Nothing but the lines from the one containing "(455, 55): 92, 90, -57" through the end of the data should be output, each reproduced exactly.

Start of Supplied entries

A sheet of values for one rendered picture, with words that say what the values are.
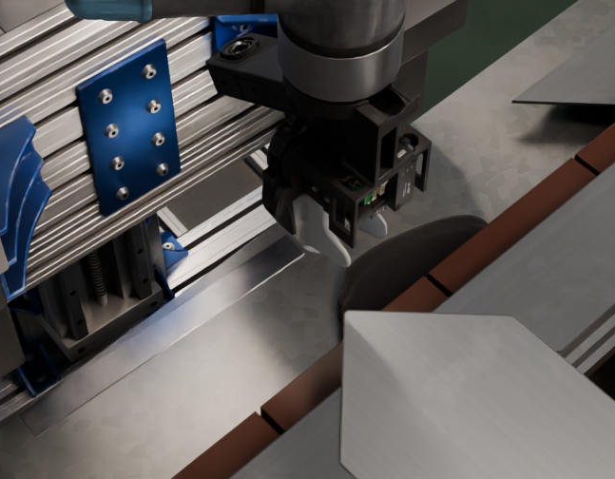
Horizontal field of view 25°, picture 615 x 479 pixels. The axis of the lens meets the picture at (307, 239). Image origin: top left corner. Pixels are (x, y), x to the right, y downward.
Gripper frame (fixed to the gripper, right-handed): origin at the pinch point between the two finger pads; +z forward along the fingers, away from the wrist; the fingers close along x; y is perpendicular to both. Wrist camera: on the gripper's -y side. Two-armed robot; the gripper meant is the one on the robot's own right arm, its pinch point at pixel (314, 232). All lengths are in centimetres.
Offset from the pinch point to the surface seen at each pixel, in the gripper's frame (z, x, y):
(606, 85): 20.1, 43.5, -2.9
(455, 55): 92, 90, -57
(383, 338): 5.4, -0.4, 7.8
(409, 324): 5.4, 1.9, 8.3
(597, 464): 5.4, 3.0, 25.4
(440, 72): 92, 85, -56
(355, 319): 5.4, -0.7, 5.2
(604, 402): 5.4, 7.2, 22.6

End of Supplied entries

**Solution to this task:**
(455, 55): 92, 90, -57
(383, 338): 5.4, -0.4, 7.8
(409, 324): 5.4, 1.9, 8.3
(597, 464): 5.4, 3.0, 25.4
(440, 72): 92, 85, -56
(355, 319): 5.4, -0.7, 5.2
(604, 402): 5.4, 7.2, 22.6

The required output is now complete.